Free Dynamics of Feature Learning Processes

TL;DR

This paper presents a statistical physics framework for understanding feature learning in regression models, deriving explicit error expressions and dynamical systems that describe the evolution of feature alignment during training.

Contribution

It introduces a novel dynamical systems approach to analyze the learning process of features, providing exact error formulas and insights into generalization conditions.

Findings

Explicit asymptotic expressions for train and test errors.

Identification of an effective ridge penalty as the train-test error ratio.

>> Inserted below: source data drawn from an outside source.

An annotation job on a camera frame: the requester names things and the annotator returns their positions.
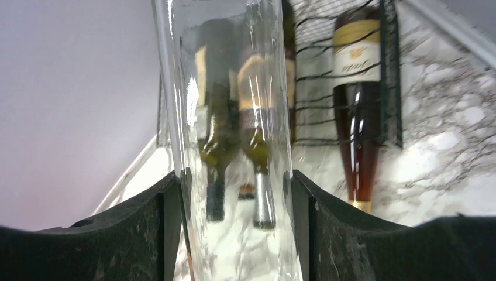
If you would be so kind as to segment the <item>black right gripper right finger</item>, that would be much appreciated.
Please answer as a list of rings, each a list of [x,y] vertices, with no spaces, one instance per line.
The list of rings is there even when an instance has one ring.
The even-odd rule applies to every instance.
[[[361,211],[303,173],[291,180],[304,280],[494,280],[495,218],[407,227]]]

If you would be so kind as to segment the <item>green bottle black cap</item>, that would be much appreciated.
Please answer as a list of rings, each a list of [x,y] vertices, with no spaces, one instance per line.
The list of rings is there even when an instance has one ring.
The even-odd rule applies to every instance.
[[[219,222],[225,217],[225,173],[235,149],[229,106],[233,25],[227,19],[213,19],[199,26],[197,32],[195,127],[207,175],[206,219]]]

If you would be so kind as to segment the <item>clear glass bottle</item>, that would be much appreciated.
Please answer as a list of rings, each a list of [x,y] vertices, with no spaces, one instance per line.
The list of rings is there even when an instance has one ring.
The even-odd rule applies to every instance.
[[[300,280],[288,1],[153,1],[192,280]]]

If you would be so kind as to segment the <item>green bottle brown label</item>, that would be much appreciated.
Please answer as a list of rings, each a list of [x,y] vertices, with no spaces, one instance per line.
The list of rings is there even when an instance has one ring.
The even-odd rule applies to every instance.
[[[273,108],[268,94],[271,86],[268,62],[260,54],[247,56],[237,75],[240,140],[254,170],[255,211],[253,225],[263,230],[276,226],[270,170],[270,126]]]

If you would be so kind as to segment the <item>amber bottle gold cap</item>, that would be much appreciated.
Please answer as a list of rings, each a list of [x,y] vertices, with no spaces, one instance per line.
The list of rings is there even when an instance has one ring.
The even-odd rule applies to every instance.
[[[333,105],[348,202],[371,211],[381,147],[379,10],[346,11],[333,35]]]

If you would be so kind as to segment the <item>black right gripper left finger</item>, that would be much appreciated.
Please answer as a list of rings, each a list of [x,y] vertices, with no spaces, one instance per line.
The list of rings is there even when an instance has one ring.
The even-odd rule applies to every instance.
[[[173,280],[181,228],[174,173],[68,228],[1,228],[2,280]]]

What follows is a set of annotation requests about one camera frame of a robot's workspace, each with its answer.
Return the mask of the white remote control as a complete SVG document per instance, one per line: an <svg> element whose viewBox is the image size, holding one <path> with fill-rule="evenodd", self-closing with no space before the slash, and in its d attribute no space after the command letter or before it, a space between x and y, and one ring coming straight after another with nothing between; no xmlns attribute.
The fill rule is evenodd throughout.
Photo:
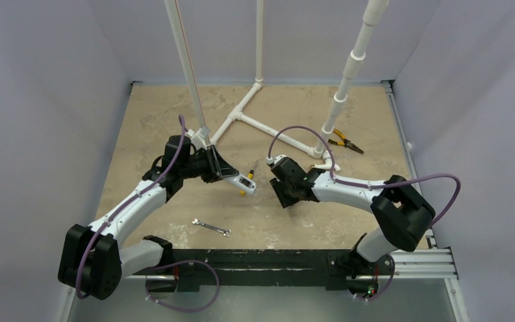
<svg viewBox="0 0 515 322"><path fill-rule="evenodd" d="M253 195L256 190L255 182L243 174L228 176L225 181L239 189L242 195Z"/></svg>

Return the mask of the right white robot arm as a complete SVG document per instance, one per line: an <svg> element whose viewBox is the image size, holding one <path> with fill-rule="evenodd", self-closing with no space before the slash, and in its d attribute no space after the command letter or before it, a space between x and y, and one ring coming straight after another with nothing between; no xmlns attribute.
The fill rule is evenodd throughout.
<svg viewBox="0 0 515 322"><path fill-rule="evenodd" d="M293 159L279 155L267 161L274 178L270 184L283 208L301 201L347 205L371 213L378 227L354 246L349 263L365 273L396 250L412 252L435 218L435 210L402 176L369 181L331 176L328 170L305 171Z"/></svg>

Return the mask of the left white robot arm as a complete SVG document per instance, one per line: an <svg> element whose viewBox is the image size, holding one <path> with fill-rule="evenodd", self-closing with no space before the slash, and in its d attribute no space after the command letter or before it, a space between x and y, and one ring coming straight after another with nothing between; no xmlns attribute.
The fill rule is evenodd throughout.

Dynamical equations describing the evolution of feature alignment.

Abstract

Regression models usually tend to recover a noisy signal in the form of a combination of regressors, also called features in machine learning, themselves being the result of a learning process.The alignment of the prior covariance feature matrix with the signal is known to play a key role in the generalization properties of the model, i.e. its ability to make predictions on unseen data during training. We present a statistical physics picture of the learning process. First we revisit the ridge regression to obtain compact asymptotic expressions for train and test errors, rendering manifest the conditions under which efficient generalization occurs. It is established thanks to an exact test-train sample error ratio combined with random matrix properties. Along the way in the form of a self-energy emerges an effective ridge penalty \textemdash\ precisely the train to test error ratio \textemdash\ which offer a very simple parameterization of the problem. This formulation appears convenient to tackle the learning process of the feature matrix itself. We derive an autonomous dynamical system in terms of elementary degrees of freedom of the problem determining the evolution of the relative alignment between the population matrix and the signal. A macroscopic counterpart of these equations is also obtained and various dynamical mechanisms are unveiled, allowing one to interpret the dynamics of simulated learning processes and reproduce trajectories of single experimental run with high precision.